**EXERCISE**
Pictures in the listing should not be copied. Reproduce, word for word, each line from the one holding "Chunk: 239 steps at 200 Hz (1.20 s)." through the final line.

**SUPPLIED MATERIAL**
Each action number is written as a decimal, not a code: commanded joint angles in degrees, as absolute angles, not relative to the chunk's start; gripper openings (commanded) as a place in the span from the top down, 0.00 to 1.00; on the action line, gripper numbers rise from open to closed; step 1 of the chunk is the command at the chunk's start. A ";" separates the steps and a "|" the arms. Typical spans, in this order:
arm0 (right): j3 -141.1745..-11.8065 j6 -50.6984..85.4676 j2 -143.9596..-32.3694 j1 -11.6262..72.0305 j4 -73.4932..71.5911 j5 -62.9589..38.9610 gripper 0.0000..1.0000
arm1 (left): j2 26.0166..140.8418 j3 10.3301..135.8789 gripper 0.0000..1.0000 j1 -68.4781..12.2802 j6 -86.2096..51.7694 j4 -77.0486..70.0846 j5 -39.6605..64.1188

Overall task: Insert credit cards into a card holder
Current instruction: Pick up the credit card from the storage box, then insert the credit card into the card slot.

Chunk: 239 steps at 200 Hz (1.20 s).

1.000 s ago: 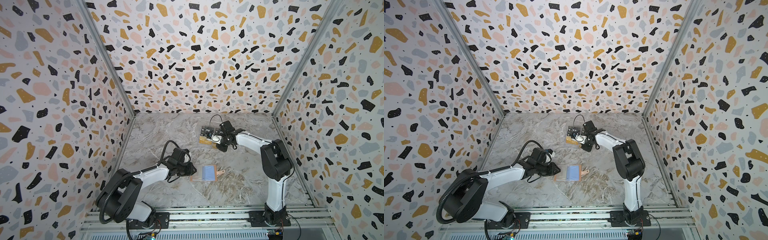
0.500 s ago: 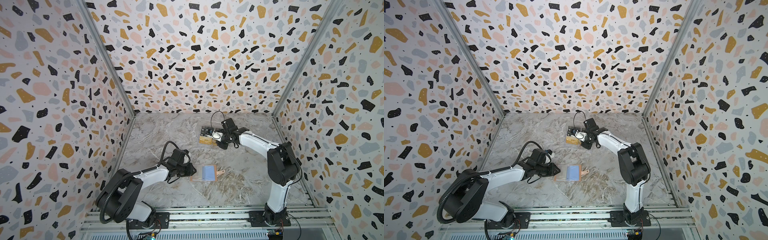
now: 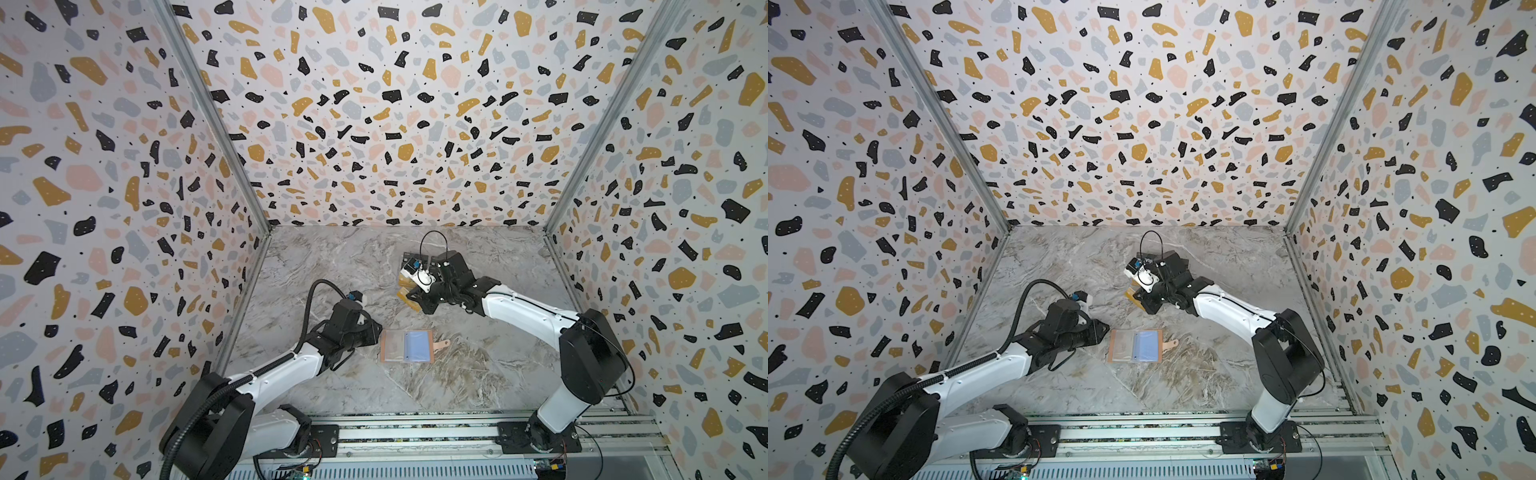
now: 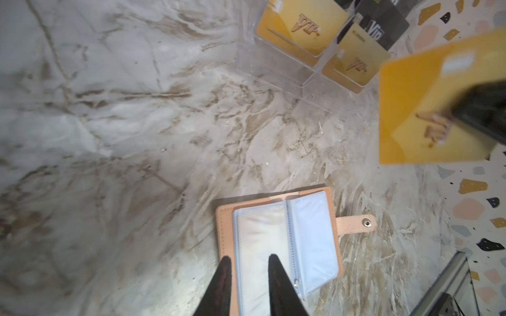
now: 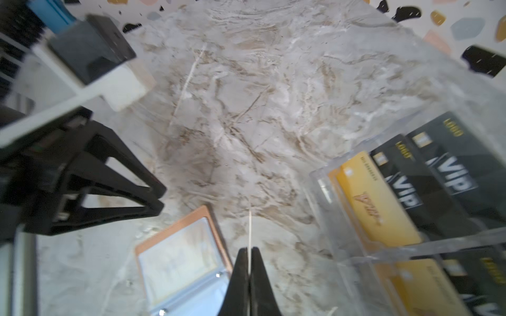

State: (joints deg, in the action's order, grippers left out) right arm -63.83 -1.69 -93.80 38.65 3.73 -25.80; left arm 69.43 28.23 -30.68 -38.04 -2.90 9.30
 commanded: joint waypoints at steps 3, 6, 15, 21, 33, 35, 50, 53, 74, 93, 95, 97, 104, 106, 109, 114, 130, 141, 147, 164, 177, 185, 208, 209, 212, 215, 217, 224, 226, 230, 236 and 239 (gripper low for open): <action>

**TASK OUTPUT**
Chunk: 239 steps at 200 Hz (1.20 s).

1.000 s ago: 
0.500 s ago: 
now: 
now: 
now: 

State: (joints deg, in the action's order, grippers left out) right arm -63.83 -1.69 -93.80 38.65 3.73 -25.80; left arm 69.43 28.23 -30.68 -38.04 -2.90 9.30
 commanded: joint waypoints at steps 3, 6, 15, 21, 33, 35, 50, 53, 74, 93, 95, 97, 104, 106, 109, 114, 130, 141, 147, 164, 177, 185, 208, 209, 212, 215, 217, 224, 226, 230, 236 and 239 (gripper low for open): <action>

No further output is needed here.